Mention spéciale au Professeur Jean-François Owaye qui a dignement représenté l’Université gabonaise à ces assises. Habitué des grandes messes intellectuelles africaines au sein de «la République universitaire» où, colloques après colloques, séminaires après séminaires, jurys de thèse après jurys, l’homme commence à engranger des lauriers de noblesse que lui octroient ses collègues historiens et les nombreux étudiants qu’il suit les travaux en Doctorat en Afrique et en France; façonnant, au passage, divers savoirs historiques nouveaux (résilience africaine, potentialisme africain, etc.), particulièrement dans les domaines de «l’histoire militaire et des Etudes de défense» dont il est le spécialiste.

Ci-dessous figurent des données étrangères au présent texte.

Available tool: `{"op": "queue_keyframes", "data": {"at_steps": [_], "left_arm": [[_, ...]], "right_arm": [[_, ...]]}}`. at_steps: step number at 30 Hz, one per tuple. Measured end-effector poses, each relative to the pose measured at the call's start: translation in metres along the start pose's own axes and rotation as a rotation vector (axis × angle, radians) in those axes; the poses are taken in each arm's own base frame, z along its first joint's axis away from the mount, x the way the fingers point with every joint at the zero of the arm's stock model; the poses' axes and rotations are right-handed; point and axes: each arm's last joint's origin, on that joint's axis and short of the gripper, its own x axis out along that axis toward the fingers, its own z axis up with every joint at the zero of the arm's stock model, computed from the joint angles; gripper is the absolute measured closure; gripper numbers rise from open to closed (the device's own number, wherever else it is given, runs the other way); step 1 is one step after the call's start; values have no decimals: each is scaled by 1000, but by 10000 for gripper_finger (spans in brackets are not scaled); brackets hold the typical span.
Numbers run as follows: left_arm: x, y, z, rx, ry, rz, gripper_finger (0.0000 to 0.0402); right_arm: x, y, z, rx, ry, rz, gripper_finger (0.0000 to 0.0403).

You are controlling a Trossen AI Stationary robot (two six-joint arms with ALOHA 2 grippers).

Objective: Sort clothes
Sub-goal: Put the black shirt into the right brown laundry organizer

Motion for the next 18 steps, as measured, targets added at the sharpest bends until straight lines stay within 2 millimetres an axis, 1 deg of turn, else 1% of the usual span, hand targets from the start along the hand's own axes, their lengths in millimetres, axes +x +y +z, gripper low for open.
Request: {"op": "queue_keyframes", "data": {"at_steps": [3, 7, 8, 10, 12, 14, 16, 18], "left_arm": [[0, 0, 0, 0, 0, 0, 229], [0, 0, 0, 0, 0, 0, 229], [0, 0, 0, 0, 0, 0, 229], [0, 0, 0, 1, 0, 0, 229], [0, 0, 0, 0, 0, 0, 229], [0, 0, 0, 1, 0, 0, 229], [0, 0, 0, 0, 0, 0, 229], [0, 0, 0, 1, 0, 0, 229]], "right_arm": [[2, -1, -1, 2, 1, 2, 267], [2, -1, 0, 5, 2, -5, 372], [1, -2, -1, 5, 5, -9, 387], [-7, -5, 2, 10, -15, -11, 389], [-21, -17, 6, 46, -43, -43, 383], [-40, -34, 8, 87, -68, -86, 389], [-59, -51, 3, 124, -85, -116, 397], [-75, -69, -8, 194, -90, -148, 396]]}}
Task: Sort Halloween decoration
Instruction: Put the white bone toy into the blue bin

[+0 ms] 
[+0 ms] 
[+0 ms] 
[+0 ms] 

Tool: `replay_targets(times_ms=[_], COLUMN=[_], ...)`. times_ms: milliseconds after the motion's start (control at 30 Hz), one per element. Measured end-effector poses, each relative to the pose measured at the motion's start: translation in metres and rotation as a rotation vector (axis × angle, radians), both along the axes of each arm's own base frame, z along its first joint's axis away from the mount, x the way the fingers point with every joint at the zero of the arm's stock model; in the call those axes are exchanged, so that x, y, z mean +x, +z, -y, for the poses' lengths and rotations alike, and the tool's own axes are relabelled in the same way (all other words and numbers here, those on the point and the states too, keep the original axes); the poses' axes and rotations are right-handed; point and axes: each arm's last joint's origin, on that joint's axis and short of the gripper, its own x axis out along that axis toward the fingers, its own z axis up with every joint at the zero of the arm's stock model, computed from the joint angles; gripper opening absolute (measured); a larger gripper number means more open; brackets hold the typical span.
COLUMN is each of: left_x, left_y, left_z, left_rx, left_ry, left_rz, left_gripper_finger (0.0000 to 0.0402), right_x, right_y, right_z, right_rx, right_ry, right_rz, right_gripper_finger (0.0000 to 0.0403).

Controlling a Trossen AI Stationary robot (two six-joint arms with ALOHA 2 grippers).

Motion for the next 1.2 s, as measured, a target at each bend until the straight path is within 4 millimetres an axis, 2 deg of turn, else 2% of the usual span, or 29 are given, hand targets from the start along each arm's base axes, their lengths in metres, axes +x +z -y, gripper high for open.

Auteur d’une thèse d’Histoire militaire et Etudes de défense (Université Paul Valéry-Montpellier III) sur le système de défense du Gabon. Pr Owaye a, par ailleurs, été Conférencier à l’Ecole d’Etat-major de Libreville et Conseiller du président de la République. Membre du CTS/LHS du CAMES et point focal LMD/Gabon de la CEMAC, responsable du Master Histoire des Relations Internationales et responsable pédagogique du Doctorat d’Histoire des Relations Internationales à l’Université Omar Bongo (UOB).
Il a, à son actif, plusieurs publications scientifiques dont voici quelques titres : Sécurité nationale gabonaise. Introduction par les textes (1958-2000), Libreville, E.U.G, 268 P. ; (2010) ; La razzia et le « bellicisme fang » au XIXème siècle. Essai de déconstruction d’un stéréotype colonial, Libreville, PUG, Collection « corpus », 64 P. (2011) ; Guerre, Histoire et mythologie africaine, Paris, Mon Petit Editeur, 222 P. (2011) ; (avec J. OKOUNDZI) Okondja et sa région. Eléments d’un développement local, Libreville, P.U.G, 236 P. ; (2015) ; l’Exclusion de Paul- Marie INDJENDJET-GONDJOUT du Bloc Démocratique Gabonais. Un épisode de la rivalité politique avec Léon MBA MINKO, Paris, l’Harmattan, 289 P. ; (2015) ; (avec J. OKOUNDZI) Mgr Jérôme OKINDA et son temps. Fragments de vie et témoignages. Libreville, Ed. Lila, 517 P. ; (2016) ; La Route zéro au Gabon. Un cas de transportation-déportation en Afrique équatoriale (1887-1944), (2019).